Enfin, le gros village. Passer devant la maison de la presse, et puis le grand bâtiment qui abritait les services de la Poste, parce que, parait-il, la Poste a besoin d’un abri.
Et puis le cinéma, qui n’existe plus aujourd’hui, c’est pas un scoop en soi, ce genre de cinéma, il disparait de ville en ville.
Et puis le port, le bord de mer.
Les jours de vent, on entendait les mats se taper les uns contre les autres, et les mouettes faisaient sur surplace, et l’odeur des embruns venait jusqu’à nos narines.

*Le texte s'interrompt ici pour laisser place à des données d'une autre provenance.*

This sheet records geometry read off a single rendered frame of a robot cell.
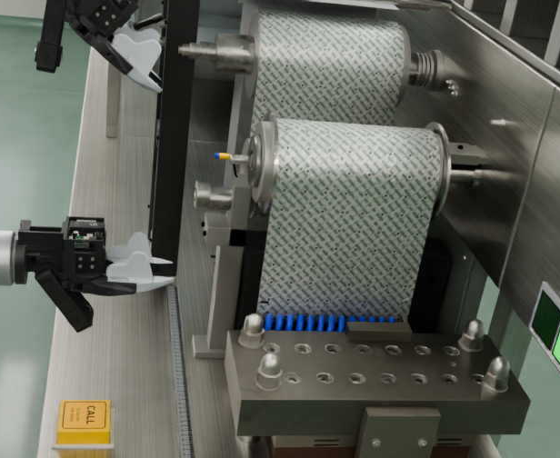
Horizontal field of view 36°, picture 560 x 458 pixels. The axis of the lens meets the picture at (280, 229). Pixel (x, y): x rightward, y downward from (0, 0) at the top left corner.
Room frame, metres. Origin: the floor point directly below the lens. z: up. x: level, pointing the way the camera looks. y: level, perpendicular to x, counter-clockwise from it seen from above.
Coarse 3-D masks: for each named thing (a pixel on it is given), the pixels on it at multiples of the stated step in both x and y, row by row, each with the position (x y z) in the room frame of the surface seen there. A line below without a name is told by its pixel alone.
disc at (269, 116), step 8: (272, 112) 1.15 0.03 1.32; (264, 120) 1.19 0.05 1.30; (272, 120) 1.13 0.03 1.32; (272, 128) 1.12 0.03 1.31; (272, 168) 1.09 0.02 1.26; (272, 176) 1.08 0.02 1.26; (272, 184) 1.07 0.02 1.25; (272, 192) 1.07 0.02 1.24; (272, 200) 1.08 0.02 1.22; (264, 208) 1.11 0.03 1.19
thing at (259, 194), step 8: (256, 128) 1.17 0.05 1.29; (264, 128) 1.13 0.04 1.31; (264, 136) 1.11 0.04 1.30; (272, 136) 1.11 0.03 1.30; (264, 144) 1.10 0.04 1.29; (272, 144) 1.10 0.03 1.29; (440, 144) 1.17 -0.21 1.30; (264, 152) 1.10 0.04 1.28; (272, 152) 1.10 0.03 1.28; (440, 152) 1.16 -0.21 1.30; (264, 160) 1.09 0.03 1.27; (272, 160) 1.09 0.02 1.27; (440, 160) 1.15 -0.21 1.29; (264, 168) 1.09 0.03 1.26; (440, 168) 1.15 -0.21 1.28; (264, 176) 1.08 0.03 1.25; (440, 176) 1.14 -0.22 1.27; (264, 184) 1.09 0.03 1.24; (440, 184) 1.14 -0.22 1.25; (256, 192) 1.11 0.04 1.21; (264, 192) 1.09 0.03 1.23; (256, 200) 1.11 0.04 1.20; (264, 200) 1.10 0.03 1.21
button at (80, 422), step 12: (60, 408) 0.94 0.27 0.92; (72, 408) 0.94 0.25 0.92; (84, 408) 0.95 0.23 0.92; (96, 408) 0.95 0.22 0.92; (108, 408) 0.96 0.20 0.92; (60, 420) 0.92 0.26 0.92; (72, 420) 0.92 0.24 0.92; (84, 420) 0.92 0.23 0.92; (96, 420) 0.93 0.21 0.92; (108, 420) 0.93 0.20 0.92; (60, 432) 0.89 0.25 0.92; (72, 432) 0.90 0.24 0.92; (84, 432) 0.90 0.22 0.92; (96, 432) 0.90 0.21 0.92; (108, 432) 0.91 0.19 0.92
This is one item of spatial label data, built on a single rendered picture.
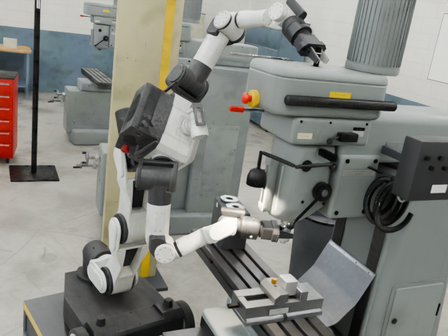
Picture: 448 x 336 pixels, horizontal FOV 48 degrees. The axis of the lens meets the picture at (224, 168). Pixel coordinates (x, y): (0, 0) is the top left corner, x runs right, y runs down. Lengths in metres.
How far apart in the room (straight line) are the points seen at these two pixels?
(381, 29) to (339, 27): 6.97
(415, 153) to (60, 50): 9.38
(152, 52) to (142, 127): 1.56
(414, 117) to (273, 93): 0.63
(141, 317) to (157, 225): 0.75
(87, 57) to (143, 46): 7.39
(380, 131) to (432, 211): 0.42
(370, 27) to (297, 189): 0.63
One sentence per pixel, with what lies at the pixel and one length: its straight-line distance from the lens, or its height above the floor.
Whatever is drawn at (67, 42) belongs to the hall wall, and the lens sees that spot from 10.64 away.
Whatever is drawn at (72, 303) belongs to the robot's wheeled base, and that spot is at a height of 0.57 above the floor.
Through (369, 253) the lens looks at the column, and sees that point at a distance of 2.18.
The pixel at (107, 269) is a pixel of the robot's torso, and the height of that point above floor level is 0.75.
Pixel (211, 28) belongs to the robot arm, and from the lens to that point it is 2.10.
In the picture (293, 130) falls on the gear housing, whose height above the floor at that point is 1.68.
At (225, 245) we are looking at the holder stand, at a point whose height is 0.97.
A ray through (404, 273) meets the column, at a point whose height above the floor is 1.11.
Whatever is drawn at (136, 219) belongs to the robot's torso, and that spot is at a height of 1.08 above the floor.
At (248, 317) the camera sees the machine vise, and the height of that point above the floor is 0.97.
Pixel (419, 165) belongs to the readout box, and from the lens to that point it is 1.74.
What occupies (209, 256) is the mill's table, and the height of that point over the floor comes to 0.93.
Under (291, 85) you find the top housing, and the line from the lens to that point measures 1.65.
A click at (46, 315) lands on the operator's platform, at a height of 0.40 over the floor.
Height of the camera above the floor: 2.04
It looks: 17 degrees down
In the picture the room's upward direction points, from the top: 8 degrees clockwise

Nos. Parce que parfois, je rencontrais un collègue sur le chemin, oui, c’est comme ça qu’on s’appelait entre nous, prémices du monde du travail bien organisées dès le plus jeune âge, on y était, on était déjà « collègues ».
Et puis y avait l’abribus, et la question du matin, la question que je me posais tous les matins, dès le réveil et sur le chemin et en voyant l’abribus au loin, c’était : « Est-ce qu’elle sera déjà là ? Si elle n’est pas là, elle va arriver ? Est-ce que je vais m’assoir à côté d’Elisabeth ? Ou au moins pas trop loin d’elle ? ».
Et puis elle arrivait. Et puis on se posait avec un copain à cinq rangs de sièges du sien, comme d’habitude. Et puis le bus vert nous amenait à la Seyne-sur-Mer et on descendait et on allait, bien dix mètres derrière Elisabeth, jusqu’au portail du lycée Beaussier, et ça, c’est une autre histoire.
Parce que l’histoire principale, c’est tout ça : c’est le soleil du matin, c’est les odeurs, c’est le bruit des mâts et des mouettes et des goélands, c’est des mers calmes ou des mers turquoise et pourtant déchaînées ; c’est tout ça, c’est tout ce qu’on voit pas, tout ce qu’on entend pas quand on est dedans.
Et c’est tout ce dont on se souvient, trente-cinq ans plus tard, quand on n’y est plus.
Les souvenirs, ça se cache, ça se dissimule pendant des années, et ça vous pète à la gueule alors qu’on n’a rien demandé.
Ah. Si. Peut-être en fait. Je suis toujours en bord de mer ; pas le même ; mais ça, les souvenirs, ils s’en moquent.